● The task
Filter the material below so that only lines containing "frame" remain.
***** The input *****
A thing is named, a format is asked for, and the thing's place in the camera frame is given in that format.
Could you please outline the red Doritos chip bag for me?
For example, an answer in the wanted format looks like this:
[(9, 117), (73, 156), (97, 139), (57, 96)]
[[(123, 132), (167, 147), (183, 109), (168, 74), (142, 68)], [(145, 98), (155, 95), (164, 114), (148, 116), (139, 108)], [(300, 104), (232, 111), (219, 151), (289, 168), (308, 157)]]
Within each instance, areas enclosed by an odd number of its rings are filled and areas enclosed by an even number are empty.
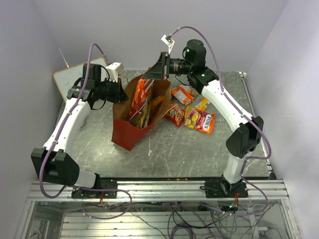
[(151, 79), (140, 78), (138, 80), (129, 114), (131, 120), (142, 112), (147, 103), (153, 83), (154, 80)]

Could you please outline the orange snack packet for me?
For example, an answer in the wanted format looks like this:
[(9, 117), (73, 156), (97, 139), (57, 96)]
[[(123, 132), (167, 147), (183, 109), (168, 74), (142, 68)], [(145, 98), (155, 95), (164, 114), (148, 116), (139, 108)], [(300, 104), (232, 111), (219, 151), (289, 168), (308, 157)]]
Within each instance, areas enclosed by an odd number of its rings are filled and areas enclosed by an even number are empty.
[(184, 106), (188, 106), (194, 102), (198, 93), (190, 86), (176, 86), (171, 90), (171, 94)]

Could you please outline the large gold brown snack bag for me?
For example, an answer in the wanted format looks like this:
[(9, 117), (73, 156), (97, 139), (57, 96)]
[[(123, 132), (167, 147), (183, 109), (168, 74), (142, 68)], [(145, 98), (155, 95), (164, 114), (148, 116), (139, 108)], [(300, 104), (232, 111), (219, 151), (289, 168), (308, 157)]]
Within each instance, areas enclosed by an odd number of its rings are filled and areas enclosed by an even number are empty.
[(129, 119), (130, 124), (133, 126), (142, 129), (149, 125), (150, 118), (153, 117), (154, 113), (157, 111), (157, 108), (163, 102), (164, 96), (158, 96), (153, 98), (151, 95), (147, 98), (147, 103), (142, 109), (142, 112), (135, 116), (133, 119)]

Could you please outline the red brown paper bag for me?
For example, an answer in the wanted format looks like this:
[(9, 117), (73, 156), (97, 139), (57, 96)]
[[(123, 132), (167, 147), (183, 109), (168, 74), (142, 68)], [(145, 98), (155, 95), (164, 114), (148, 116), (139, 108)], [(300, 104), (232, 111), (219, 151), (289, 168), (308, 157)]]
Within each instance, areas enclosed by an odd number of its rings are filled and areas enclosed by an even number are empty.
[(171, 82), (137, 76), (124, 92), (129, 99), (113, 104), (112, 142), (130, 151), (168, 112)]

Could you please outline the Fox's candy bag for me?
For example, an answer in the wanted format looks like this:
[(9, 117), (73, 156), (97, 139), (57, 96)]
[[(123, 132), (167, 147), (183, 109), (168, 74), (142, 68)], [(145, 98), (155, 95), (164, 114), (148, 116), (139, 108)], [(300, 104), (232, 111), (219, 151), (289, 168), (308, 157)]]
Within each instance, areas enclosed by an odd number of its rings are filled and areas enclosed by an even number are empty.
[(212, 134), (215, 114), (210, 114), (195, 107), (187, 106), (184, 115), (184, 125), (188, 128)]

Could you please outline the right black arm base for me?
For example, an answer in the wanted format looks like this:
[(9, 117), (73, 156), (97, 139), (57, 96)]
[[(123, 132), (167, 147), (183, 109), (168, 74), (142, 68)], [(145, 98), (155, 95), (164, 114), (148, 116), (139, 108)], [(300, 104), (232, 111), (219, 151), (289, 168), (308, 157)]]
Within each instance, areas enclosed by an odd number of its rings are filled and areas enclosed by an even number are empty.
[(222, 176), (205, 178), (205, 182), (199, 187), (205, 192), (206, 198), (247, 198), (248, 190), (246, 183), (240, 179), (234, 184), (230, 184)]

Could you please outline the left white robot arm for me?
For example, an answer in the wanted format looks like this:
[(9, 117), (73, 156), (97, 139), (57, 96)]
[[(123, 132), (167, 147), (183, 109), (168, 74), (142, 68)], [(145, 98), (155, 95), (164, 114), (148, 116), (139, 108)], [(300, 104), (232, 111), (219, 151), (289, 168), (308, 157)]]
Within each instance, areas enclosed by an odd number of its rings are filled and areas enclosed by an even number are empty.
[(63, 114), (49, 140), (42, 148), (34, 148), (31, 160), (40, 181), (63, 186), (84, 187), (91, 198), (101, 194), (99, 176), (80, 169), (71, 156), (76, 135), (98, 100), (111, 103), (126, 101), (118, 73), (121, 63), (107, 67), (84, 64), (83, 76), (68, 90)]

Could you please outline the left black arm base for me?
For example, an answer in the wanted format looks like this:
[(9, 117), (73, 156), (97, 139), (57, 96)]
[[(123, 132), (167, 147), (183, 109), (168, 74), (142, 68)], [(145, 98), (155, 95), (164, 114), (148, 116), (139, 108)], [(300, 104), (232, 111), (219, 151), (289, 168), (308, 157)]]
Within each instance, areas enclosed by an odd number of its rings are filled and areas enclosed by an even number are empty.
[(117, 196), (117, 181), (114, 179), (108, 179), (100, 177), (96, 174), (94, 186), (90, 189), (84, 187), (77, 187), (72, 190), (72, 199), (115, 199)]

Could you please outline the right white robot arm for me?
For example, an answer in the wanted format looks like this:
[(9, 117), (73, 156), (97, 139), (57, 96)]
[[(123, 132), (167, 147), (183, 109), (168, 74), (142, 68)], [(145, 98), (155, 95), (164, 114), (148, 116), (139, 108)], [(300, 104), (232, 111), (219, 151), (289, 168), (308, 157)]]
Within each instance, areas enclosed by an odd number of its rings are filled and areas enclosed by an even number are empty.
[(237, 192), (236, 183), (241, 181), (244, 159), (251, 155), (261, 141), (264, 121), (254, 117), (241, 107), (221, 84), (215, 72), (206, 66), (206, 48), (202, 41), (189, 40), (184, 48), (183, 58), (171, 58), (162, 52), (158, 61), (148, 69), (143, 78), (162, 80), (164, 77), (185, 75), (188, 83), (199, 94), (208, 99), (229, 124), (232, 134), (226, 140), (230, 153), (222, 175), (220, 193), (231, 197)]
*****
***** The input *****
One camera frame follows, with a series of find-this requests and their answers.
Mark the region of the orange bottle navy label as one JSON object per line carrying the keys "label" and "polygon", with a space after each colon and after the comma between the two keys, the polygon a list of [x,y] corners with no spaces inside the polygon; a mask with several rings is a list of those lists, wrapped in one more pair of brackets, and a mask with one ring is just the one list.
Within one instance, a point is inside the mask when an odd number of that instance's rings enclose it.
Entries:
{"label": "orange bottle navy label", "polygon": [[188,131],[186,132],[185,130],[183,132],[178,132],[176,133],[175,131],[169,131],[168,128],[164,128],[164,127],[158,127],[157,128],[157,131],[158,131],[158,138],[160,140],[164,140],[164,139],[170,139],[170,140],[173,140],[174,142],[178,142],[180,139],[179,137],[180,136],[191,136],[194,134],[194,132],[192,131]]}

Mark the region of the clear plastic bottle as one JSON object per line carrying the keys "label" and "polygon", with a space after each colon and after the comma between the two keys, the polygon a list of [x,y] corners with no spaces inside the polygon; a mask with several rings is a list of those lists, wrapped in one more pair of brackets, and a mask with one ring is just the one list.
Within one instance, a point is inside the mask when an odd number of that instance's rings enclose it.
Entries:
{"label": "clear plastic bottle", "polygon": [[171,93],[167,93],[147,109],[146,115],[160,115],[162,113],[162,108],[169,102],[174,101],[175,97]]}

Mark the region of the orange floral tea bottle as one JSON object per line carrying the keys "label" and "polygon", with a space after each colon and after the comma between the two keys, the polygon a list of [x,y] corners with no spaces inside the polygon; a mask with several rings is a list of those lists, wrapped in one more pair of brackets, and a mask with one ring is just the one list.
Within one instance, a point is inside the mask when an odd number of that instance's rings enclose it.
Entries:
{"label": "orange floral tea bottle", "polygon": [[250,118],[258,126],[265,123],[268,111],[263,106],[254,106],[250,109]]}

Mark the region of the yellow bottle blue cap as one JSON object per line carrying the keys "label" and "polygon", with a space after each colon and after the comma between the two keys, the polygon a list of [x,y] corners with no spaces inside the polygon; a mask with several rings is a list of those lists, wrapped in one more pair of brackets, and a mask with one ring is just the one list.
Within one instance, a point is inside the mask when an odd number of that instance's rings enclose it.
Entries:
*****
● Solution to this task
A thing is named, a format is asked for, and the thing's place in the camera frame is given in that format.
One camera frame follows, with a series of find-this requests and their answers.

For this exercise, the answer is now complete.